A Telegram group with multiple topics, each handled by a different OpenClaw agent. Here's what that looks like in practice:

General topic (thread ID 1): Main agent handles coordination and general questions
Research topic (thread ID 42): Research agent with web search skills only
Development topic (thread ID 99): Developer agent with code execution tools
Alerts topic (thread ID 17): Notifications only, bot disabled

Each topic maintains its own conversation history. Messages in the research topic don't show up in the development topic's context. Different agents can have different tool restrictions, system prompts, and access controls.

Here's our Telegram Setup

My OpenClaw Telegram setup: default All/General plus topic-based agents

All and General are Telegram's defaults. Everything else is a topic, and each topic is wired to an agent. When I post in Leo's topic, it works like a DM with my squad lead. Same for the rest of the AI team. One group, one bot, but I'm talking to the right agent by choosing the topic. No need to create and manage a separate Telegram bot per team member. Topics are how I interact with each of them.

Those topics can be anything. I have a Second Brain topic. Whatever I post there (a book, a link, a movie), Leo knows to decide the category, apply the right tags, and only then does it show up as a record in my Mission Control. Another topic is Alerts. Daily standup reminders, cron run times, downtime, model alerts. Nothing gets missed because everything has a place.

That gives structure and clarity without the noise you get when OpenClaw and Telegram are set up the usual way: one thread, everything mixed together. Till this point, I haven't seen anyone use Telegram groups with topics like this. Read on for how to set it up and what you can do with it.

Setup & Prerequisites

What You Need

1. Telegram Bot

Create a bot via @BotFather:

/newbot

Save the bot token. You'll need it for OpenClaw config.
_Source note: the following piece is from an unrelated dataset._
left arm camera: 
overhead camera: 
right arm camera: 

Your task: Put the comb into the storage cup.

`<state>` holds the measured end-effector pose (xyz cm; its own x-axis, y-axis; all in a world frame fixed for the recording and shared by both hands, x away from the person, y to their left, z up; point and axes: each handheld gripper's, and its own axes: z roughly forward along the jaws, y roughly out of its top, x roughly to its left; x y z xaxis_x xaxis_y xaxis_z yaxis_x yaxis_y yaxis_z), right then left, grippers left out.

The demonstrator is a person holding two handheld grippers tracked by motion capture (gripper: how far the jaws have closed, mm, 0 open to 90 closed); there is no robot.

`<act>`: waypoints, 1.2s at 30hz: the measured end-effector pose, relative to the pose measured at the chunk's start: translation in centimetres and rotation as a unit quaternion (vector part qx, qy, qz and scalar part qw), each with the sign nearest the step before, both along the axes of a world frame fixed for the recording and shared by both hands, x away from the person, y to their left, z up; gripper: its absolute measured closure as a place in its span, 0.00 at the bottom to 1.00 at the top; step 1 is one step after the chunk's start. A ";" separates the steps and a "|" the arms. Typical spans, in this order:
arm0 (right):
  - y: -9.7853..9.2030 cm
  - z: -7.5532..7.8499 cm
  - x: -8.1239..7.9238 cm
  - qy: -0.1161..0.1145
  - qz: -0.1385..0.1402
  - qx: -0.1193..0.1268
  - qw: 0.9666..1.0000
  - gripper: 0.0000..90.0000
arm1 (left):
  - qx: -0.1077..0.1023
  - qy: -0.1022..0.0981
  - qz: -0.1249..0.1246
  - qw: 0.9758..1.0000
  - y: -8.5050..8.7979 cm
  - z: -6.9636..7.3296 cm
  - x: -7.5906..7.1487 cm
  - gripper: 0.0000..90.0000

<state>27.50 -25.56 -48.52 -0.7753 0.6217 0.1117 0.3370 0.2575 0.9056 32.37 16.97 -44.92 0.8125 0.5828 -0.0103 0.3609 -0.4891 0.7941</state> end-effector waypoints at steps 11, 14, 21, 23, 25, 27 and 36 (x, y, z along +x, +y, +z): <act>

Important: Disable Privacy Mode if you want the bot to see all messages (not just mentions):

/setprivacy
[Select your bot]
Disable

If you keep Privacy Mode enabled, make the bot a group admin instead. Either option works.
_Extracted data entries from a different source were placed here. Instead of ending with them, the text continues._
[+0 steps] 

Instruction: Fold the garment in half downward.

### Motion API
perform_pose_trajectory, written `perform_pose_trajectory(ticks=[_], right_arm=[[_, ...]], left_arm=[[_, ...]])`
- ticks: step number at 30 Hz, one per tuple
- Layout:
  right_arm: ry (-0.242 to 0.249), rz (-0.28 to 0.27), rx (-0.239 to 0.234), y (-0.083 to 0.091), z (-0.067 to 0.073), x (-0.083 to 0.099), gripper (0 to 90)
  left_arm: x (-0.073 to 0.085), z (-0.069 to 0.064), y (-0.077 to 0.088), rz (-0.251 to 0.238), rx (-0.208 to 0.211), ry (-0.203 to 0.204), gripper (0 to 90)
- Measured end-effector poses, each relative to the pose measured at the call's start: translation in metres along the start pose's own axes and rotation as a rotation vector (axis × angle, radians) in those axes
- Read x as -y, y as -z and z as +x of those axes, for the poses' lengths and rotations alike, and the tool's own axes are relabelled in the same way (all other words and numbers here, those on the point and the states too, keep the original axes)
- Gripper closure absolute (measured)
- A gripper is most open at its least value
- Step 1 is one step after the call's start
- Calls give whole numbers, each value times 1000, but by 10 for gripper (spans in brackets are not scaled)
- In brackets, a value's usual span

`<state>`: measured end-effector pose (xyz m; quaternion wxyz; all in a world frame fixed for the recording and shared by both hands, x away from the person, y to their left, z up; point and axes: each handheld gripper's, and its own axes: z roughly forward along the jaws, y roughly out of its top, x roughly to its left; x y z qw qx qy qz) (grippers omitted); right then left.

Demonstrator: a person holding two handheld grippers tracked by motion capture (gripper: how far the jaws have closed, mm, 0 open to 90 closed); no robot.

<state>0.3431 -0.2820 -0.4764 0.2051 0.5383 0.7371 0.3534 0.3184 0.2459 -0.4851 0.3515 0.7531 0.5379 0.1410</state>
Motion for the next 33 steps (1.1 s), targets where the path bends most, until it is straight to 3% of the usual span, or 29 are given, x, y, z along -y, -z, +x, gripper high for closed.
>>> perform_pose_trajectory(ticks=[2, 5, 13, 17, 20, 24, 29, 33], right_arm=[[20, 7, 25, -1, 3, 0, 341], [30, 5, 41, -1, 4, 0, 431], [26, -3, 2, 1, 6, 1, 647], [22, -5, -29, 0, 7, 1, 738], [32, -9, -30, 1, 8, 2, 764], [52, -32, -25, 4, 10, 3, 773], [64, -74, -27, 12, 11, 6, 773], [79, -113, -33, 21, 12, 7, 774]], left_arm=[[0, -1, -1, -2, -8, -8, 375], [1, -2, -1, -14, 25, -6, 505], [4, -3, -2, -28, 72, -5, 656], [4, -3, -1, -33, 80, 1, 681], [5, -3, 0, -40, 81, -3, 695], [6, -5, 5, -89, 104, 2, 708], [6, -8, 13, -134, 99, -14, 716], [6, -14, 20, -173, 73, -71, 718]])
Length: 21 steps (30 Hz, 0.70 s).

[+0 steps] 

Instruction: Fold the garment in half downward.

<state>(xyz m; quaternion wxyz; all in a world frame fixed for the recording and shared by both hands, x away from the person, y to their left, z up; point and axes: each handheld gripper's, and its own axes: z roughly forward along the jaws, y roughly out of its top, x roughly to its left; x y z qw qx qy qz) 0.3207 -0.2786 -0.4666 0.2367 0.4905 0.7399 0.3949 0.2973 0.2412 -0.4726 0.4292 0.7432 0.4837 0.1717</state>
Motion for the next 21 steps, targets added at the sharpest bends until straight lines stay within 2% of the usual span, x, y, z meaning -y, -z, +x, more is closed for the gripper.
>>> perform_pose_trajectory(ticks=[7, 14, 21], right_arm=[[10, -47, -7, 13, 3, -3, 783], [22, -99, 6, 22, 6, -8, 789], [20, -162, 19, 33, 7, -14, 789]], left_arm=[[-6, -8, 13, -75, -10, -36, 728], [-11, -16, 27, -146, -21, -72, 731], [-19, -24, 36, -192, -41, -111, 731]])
2. Telegram Supergroup with Topics Enabled

Create a supergroup in Telegram, then enable topics:

  • Group Settings → Group Type → Topics
  • Toggle "Enable Topics"

You'll see a "General" topic appear automatically (this is thread ID 1).

Create additional topics:

  • Tap the topic selector
  • "Create Topic"
  • Name it (e.g., "Research", "Development", "Alerts")

3. OpenClaw Installed and Running

If you haven't installed OpenClaw yet:

npm install -g openclaw
openclaw init

Make sure your gateway is running:

openclaw gateway status

Add Bot to Group

Add your bot to the Telegram group. If Privacy Mode is enabled, make it an admin. If Privacy Mode is disabled, regular member access works fine.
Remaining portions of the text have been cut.